ACTIVITY:
Your answer must be the full listing, reproduced word for word.

BEGIN MATERIAL FOR THIS EXERCISE

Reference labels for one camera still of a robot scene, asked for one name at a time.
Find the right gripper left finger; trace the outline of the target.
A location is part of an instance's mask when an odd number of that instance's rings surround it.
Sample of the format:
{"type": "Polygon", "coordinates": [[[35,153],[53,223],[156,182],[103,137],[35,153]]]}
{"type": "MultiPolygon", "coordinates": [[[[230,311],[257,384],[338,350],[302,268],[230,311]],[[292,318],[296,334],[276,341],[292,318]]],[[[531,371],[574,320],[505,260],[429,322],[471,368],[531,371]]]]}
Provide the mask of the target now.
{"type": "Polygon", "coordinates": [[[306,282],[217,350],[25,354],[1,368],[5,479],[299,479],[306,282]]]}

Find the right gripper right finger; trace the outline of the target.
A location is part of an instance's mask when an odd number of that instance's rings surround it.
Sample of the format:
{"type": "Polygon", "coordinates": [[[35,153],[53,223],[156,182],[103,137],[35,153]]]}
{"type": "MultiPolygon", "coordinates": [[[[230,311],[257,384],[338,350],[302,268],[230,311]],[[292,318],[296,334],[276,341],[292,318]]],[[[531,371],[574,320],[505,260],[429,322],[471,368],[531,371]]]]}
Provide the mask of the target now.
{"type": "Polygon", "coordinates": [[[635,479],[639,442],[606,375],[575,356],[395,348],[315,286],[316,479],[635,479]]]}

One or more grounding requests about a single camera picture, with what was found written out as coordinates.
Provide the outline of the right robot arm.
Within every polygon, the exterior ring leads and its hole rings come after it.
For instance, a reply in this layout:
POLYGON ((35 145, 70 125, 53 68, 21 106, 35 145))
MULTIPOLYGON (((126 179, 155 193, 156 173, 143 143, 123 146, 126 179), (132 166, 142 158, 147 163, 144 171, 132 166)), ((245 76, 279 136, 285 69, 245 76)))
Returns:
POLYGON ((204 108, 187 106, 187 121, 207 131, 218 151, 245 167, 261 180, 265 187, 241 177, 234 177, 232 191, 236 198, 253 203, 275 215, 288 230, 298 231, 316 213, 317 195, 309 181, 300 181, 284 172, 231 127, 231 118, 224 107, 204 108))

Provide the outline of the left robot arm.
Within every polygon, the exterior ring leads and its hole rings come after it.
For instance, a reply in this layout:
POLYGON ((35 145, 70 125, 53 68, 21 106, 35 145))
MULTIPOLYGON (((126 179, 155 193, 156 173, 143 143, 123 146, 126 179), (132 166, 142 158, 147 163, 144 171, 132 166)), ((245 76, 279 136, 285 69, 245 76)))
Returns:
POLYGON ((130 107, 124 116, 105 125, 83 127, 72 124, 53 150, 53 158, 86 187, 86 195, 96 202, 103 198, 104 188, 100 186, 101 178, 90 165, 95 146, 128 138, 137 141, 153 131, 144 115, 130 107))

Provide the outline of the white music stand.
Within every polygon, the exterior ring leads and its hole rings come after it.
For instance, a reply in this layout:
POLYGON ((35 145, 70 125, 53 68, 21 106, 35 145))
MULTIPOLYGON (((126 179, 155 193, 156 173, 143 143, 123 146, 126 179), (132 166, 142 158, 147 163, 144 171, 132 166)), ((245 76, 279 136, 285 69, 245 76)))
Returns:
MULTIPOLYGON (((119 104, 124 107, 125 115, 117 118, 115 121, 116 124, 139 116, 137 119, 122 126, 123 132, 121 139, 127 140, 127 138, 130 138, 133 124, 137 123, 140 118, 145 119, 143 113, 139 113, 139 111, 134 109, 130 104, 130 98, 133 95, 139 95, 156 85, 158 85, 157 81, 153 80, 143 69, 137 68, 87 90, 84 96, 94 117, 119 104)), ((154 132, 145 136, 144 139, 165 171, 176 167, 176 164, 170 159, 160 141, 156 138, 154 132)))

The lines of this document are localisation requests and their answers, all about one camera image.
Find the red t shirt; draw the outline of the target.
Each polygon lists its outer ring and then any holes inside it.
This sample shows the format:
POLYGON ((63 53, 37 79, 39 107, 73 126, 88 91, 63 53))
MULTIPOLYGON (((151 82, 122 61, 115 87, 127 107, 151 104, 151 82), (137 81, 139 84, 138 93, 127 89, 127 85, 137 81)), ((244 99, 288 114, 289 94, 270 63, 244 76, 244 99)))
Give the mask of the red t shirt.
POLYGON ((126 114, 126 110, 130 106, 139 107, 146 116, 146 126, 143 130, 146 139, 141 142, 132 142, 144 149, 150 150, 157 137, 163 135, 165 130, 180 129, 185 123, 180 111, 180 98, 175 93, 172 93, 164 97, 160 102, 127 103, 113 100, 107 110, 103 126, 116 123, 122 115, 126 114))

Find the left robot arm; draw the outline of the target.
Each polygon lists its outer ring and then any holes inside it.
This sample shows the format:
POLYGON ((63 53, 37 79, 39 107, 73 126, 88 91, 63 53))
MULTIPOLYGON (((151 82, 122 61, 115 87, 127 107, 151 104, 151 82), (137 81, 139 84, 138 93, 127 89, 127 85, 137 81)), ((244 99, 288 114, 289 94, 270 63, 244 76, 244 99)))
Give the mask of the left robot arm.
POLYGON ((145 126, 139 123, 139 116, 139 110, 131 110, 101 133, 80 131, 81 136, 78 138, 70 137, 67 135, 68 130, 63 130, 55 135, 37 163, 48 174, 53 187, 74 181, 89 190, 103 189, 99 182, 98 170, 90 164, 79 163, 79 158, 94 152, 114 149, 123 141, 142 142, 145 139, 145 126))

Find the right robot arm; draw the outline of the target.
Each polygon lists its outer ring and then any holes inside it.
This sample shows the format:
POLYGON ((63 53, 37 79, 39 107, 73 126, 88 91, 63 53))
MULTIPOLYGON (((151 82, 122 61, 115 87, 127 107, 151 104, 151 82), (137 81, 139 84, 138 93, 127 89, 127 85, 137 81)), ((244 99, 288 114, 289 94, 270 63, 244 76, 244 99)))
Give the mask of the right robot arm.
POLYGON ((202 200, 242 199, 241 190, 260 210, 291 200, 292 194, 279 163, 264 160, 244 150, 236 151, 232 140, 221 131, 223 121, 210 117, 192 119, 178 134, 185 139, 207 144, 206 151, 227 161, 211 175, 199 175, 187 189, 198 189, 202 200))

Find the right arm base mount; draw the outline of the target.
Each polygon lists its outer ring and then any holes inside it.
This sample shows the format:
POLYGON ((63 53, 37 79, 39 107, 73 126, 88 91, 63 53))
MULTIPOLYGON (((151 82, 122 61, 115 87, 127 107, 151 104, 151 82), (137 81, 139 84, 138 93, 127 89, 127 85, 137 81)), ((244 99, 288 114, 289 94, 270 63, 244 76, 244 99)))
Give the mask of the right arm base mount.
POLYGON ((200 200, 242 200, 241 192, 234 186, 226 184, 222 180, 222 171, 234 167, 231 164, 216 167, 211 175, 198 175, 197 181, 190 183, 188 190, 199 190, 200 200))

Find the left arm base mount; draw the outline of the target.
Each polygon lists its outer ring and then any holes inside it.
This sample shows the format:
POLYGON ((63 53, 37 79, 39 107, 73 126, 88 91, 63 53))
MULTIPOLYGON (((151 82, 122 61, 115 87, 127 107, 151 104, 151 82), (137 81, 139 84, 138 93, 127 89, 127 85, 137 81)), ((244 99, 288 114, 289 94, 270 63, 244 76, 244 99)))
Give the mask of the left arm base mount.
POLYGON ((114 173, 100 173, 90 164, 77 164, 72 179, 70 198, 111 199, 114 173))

END MATERIAL FOR THIS EXERCISE

RESPONSE BOX:
Reference labels for one camera still of a robot scene, asked for one name at a time.
Find the right gripper left finger; trace the outline of the target.
A location is part of an instance's mask when an odd number of that instance's rings surround it.
Sample of the format:
{"type": "Polygon", "coordinates": [[[35,153],[53,223],[156,182],[103,137],[35,153]]]}
{"type": "MultiPolygon", "coordinates": [[[[230,311],[257,384],[338,350],[302,268],[230,311]],[[292,318],[296,334],[276,341],[292,318]]],[[[531,371],[574,320],[505,260],[429,322],[471,368],[531,371]]]]}
Provide the mask of the target now.
{"type": "Polygon", "coordinates": [[[306,282],[217,350],[25,354],[1,368],[5,479],[299,479],[306,282]]]}

Find the right gripper right finger; trace the outline of the target.
A location is part of an instance's mask when an odd number of that instance's rings surround it.
Sample of the format:
{"type": "Polygon", "coordinates": [[[35,153],[53,223],[156,182],[103,137],[35,153]]]}
{"type": "MultiPolygon", "coordinates": [[[[230,311],[257,384],[338,350],[302,268],[230,311]],[[292,318],[296,334],[276,341],[292,318]]],[[[531,371],[574,320],[505,260],[429,322],[471,368],[531,371]]]]}
Provide the mask of the target now.
{"type": "Polygon", "coordinates": [[[635,479],[639,442],[606,375],[575,356],[395,348],[315,286],[316,479],[635,479]]]}

One or more grounding requests about a single camera picture, with what was found written out as coordinates.
Provide the outline of the right robot arm.
Within every polygon, the exterior ring leads and its hole rings come after it.
For instance, a reply in this layout:
POLYGON ((35 145, 70 125, 53 68, 21 106, 35 145))
MULTIPOLYGON (((126 179, 155 193, 156 173, 143 143, 123 146, 126 179), (132 166, 142 158, 147 163, 144 171, 132 166)), ((245 76, 279 136, 285 69, 245 76)))
Returns:
POLYGON ((204 108, 187 106, 187 121, 207 131, 218 151, 245 167, 261 180, 265 187, 241 177, 234 177, 232 191, 236 198, 253 203, 275 215, 288 230, 298 231, 316 213, 317 195, 309 181, 300 181, 284 172, 231 127, 231 118, 224 107, 204 108))

Provide the outline of the left robot arm.
Within every polygon, the exterior ring leads and its hole rings come after it.
For instance, a reply in this layout:
POLYGON ((35 145, 70 125, 53 68, 21 106, 35 145))
MULTIPOLYGON (((126 179, 155 193, 156 173, 143 143, 123 146, 126 179), (132 166, 142 158, 147 163, 144 171, 132 166)), ((245 76, 279 136, 285 69, 245 76)))
Returns:
POLYGON ((130 107, 124 116, 105 125, 83 127, 72 124, 53 150, 53 158, 86 187, 86 195, 96 202, 103 198, 104 188, 100 186, 101 178, 90 165, 95 146, 128 138, 137 141, 153 131, 144 115, 130 107))

Provide the outline of the white music stand.
Within every polygon, the exterior ring leads and its hole rings come after it.
For instance, a reply in this layout:
POLYGON ((35 145, 70 125, 53 68, 21 106, 35 145))
MULTIPOLYGON (((126 179, 155 193, 156 173, 143 143, 123 146, 126 179), (132 166, 142 158, 147 163, 144 171, 132 166)), ((245 76, 279 136, 285 69, 245 76)))
Returns:
MULTIPOLYGON (((119 104, 124 107, 125 115, 117 118, 115 121, 116 124, 139 116, 137 119, 122 126, 123 132, 121 139, 127 140, 127 138, 130 138, 133 124, 137 123, 140 118, 145 119, 143 113, 139 113, 139 111, 134 109, 130 104, 130 98, 133 95, 139 95, 156 85, 158 85, 157 81, 153 80, 143 69, 137 68, 87 90, 84 96, 94 117, 119 104)), ((154 132, 145 136, 144 139, 165 171, 176 167, 176 164, 170 159, 160 141, 156 138, 154 132)))

The lines of this document are localisation requests and their answers, all about one camera image.
Find the red t shirt; draw the outline of the target.
Each polygon lists its outer ring and then any holes inside it.
This sample shows the format:
POLYGON ((63 53, 37 79, 39 107, 73 126, 88 91, 63 53))
MULTIPOLYGON (((151 82, 122 61, 115 87, 127 107, 151 104, 151 82), (137 81, 139 84, 138 93, 127 89, 127 85, 137 81)), ((244 99, 288 114, 289 94, 270 63, 244 76, 244 99)))
Give the mask of the red t shirt.
POLYGON ((126 114, 126 110, 130 106, 139 107, 146 116, 146 126, 143 130, 146 139, 141 142, 132 142, 144 149, 150 150, 157 137, 163 135, 165 130, 180 129, 185 123, 180 111, 180 98, 175 93, 172 93, 164 97, 160 102, 127 103, 113 100, 107 110, 103 126, 116 123, 122 115, 126 114))

Find the left robot arm; draw the outline of the target.
Each polygon lists its outer ring and then any holes inside it.
This sample shows the format:
POLYGON ((63 53, 37 79, 39 107, 73 126, 88 91, 63 53))
MULTIPOLYGON (((151 82, 122 61, 115 87, 127 107, 151 104, 151 82), (137 81, 139 84, 138 93, 127 89, 127 85, 137 81)), ((244 99, 288 114, 289 94, 270 63, 244 76, 244 99)))
Give the mask of the left robot arm.
POLYGON ((145 126, 139 123, 139 116, 139 110, 131 110, 101 133, 80 131, 81 136, 78 138, 70 137, 67 135, 68 130, 63 130, 55 135, 37 163, 48 174, 53 187, 74 181, 89 190, 103 189, 99 182, 98 170, 90 164, 79 163, 79 158, 94 152, 114 149, 123 141, 142 142, 145 139, 145 126))

Find the right robot arm; draw the outline of the target.
Each polygon lists its outer ring and then any holes inside it.
This sample shows the format:
POLYGON ((63 53, 37 79, 39 107, 73 126, 88 91, 63 53))
MULTIPOLYGON (((151 82, 122 61, 115 87, 127 107, 151 104, 151 82), (137 81, 139 84, 138 93, 127 89, 127 85, 137 81)), ((244 99, 288 114, 289 94, 270 63, 244 76, 244 99)))
Give the mask of the right robot arm.
POLYGON ((202 200, 242 199, 241 190, 260 210, 291 200, 292 194, 279 163, 264 160, 244 150, 236 151, 232 140, 221 131, 223 121, 210 117, 192 119, 178 134, 185 139, 207 144, 206 151, 227 161, 211 175, 199 175, 187 189, 198 189, 202 200))

Find the right arm base mount; draw the outline of the target.
Each polygon lists its outer ring and then any holes inside it.
This sample shows the format:
POLYGON ((63 53, 37 79, 39 107, 73 126, 88 91, 63 53))
MULTIPOLYGON (((151 82, 122 61, 115 87, 127 107, 151 104, 151 82), (137 81, 139 84, 138 93, 127 89, 127 85, 137 81)), ((244 99, 288 114, 289 94, 270 63, 244 76, 244 99)))
Give the mask of the right arm base mount.
POLYGON ((200 200, 242 200, 241 192, 234 186, 226 184, 222 180, 222 171, 234 167, 231 164, 216 167, 211 175, 198 175, 197 181, 190 183, 188 190, 199 190, 200 200))

Find the left arm base mount; draw the outline of the target.
Each polygon lists its outer ring and then any holes inside it.
This sample shows the format:
POLYGON ((63 53, 37 79, 39 107, 73 126, 88 91, 63 53))
MULTIPOLYGON (((151 82, 122 61, 115 87, 127 107, 151 104, 151 82), (137 81, 139 84, 138 93, 127 89, 127 85, 137 81)), ((244 99, 288 114, 289 94, 270 63, 244 76, 244 99)))
Give the mask of the left arm base mount.
POLYGON ((114 173, 100 173, 90 164, 77 164, 72 179, 70 198, 111 199, 114 173))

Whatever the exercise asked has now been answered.